Yes. IMGs hold positions at cardiac MRI fellowship programs and are not categorically excluded. The practical requirements are ECFMG certification, completion of an ACGME-accredited residency or fellowship in the base specialty, and visa sponsorship where needed. Visa availability varies by institution and year — some programs sponsor J-1 or H-1B visas routinely, others do not. Verify current requirements directly with ECFMG/Intealth and official sources for your application year. IMGs who have completed US-based radiology or cardiology training are in a substantially stronger position than those applying from outside the US GME system.

Do I need a cardiology background or a radiology background?

Either is a legitimate pathway and both are well represented among fellows and program faculty. Your background shapes the training emphasis you will receive and the credential profile you graduate with, not your eligibility. Radiologists bring protocol and physics training; cardiologists bring physiologic integration and clinical context. Hybrid programs actively seek both. If you are a cardiologist considering cardiac MRI fellowship, the strongest positioning typically involves prior cardiac imaging fellowship or advanced imaging rotation exposure. If you are a radiologist, prior cardiac radiology or body MRI fellowship is the typical preparation.

Is there a match for cardiac MRI fellowships?

No. There is no NRMP or equivalent match for cardiac MRI fellowships. All positions are filled by direct application and offer, with timelines set independently by each program. This means you can receive and must respond to offers without a coordinated release date, and programs can fill positions at any time. Apply early and do not hold an offer indefinitely while waiting for responses from other programs — programs will withdraw offers if they do not receive timely responses.

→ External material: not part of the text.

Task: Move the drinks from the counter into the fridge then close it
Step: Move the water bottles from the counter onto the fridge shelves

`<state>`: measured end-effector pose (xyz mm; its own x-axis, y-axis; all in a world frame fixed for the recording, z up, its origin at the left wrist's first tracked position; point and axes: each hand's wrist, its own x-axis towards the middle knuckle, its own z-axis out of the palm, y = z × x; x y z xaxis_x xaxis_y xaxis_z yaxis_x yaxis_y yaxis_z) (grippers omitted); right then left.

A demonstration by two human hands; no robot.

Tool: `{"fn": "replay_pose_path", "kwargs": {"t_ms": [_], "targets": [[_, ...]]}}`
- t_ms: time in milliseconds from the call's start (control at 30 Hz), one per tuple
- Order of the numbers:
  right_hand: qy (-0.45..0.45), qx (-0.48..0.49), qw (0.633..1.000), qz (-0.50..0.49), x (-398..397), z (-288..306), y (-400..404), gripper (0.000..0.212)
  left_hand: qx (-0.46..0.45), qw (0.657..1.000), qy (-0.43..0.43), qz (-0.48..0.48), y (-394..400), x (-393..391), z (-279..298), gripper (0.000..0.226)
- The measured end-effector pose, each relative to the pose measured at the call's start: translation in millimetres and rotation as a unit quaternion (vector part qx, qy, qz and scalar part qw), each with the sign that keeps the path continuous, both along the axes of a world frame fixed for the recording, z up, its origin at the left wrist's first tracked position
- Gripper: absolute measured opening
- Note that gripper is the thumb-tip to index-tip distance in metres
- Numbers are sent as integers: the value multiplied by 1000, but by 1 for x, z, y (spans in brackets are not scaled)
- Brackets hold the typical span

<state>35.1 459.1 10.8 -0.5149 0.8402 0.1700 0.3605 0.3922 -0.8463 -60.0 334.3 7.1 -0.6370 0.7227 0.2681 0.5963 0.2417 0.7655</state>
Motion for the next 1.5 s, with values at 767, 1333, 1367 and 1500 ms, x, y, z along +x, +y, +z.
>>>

How is cardiac MRI fellowship different from cardiac CT fellowship?

Cardiac CT fellowship focuses on coronary CTA, calcium scoring, structural heart procedural planning (TAVI, LAAO, mitral), and CT-based cardiac anatomy. Cardiac MRI fellowship focuses on tissue characterization, functional assessment, viability, cardiomyopathy, and the sequence-based protocols described in the curriculum section above. Some programs combine both into a comprehensive cardiovascular imaging fellowship; most do not. If your career goal is a comprehensive cardiovascular imaging role at an academic center, a combined or sequential approach may be worth planning explicitly. Confirm with each program what the actual curriculum covers — "cardiovascular imaging fellowship" as a title does not guarantee equal depth in both modalities.

Will a cardiac MRI fellowship affect my board certification?

A non-ACGME cardiac MRI fellowship does not affect your eligibility for or standing with your base specialty boards (ABR for radiology, ABIM for cardiology). It does not confer additional board certification — there is no ABIM or ABR subspecialty board in cardiac MRI as of the current application cycle. What it confers is COCATS-level documented competency and SCMR-recognized training, which are the practical credentials that matter for hospital privileging. If a new board certification pathway emerges in this space, it will be announced through ABIM and ABR channels; monitor those directly.

What is the compensation after completing a cardiac MRI fellowship?

Post-fellowship compensation is specialty- and setting-dependent and is not a figure we publish in editorial content — see the PGY Zero compensation data pages for context. In general terms, fellowship-trained cardiac MRI physicians in academic practice command compensation reflecting subspecialty expertise and are typically recruited at the cardiovascular imaging faculty level rather than as generalists. Private practice and hybrid health system roles tend to command higher compensation than academic roles, consistent with broader specialty compensation patterns. The credential adds measurable market value, but the magnitude depends heavily on your base specialty, geography, practice setting, and whether you are building or joining an existing program.